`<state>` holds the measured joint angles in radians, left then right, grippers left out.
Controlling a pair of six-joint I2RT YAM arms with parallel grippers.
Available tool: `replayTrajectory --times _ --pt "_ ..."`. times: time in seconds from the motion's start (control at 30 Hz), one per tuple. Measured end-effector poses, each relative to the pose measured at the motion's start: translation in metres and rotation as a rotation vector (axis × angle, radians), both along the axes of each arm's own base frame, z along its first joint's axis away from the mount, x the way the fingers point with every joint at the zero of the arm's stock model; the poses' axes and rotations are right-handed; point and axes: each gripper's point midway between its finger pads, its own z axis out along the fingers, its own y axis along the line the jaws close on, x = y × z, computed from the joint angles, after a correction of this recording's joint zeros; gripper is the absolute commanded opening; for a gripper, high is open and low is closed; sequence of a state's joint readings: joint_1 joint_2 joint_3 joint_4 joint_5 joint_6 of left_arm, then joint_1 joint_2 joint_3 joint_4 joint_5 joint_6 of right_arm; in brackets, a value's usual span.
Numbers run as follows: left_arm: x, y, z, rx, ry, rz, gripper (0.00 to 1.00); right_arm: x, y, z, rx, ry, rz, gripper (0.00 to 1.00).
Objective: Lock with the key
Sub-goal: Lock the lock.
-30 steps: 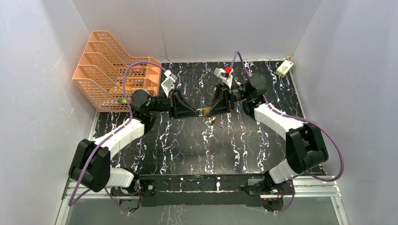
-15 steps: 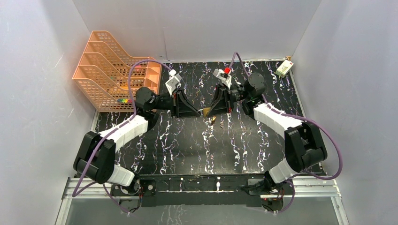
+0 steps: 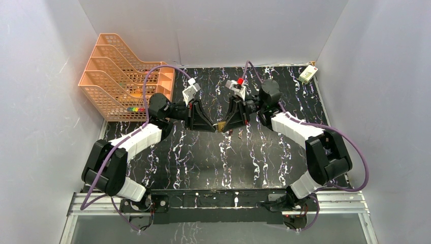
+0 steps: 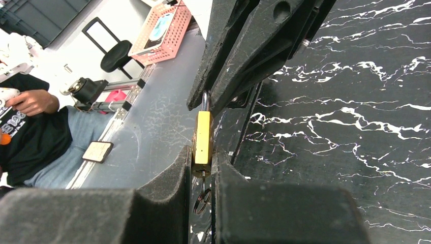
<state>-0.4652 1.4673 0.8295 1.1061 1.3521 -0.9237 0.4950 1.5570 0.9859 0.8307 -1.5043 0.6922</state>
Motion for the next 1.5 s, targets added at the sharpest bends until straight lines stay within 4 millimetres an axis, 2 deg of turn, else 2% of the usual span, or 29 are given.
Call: replayTrajectory --times 0.7,1.5 --pt "-0.0079 0.0040 -0.0079 0.022 0.024 -0.026 0.00 -0.0063 0.0048 -0.0060 -0.018 0.032 0.029 0.00" --pt "-0.0069 0.0039 -0.0031 0.005 0.017 0.010 0.00 -0.0029 0.0071 0.0035 -0.021 0.038 0.029 0.00"
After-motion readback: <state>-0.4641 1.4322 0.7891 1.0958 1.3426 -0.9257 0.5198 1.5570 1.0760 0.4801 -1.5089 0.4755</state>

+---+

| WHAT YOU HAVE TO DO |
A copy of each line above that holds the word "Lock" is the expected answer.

| OUTPUT FOR THIS TASK |
Objective: Lock with the key
Sub-goal: Lock the lock.

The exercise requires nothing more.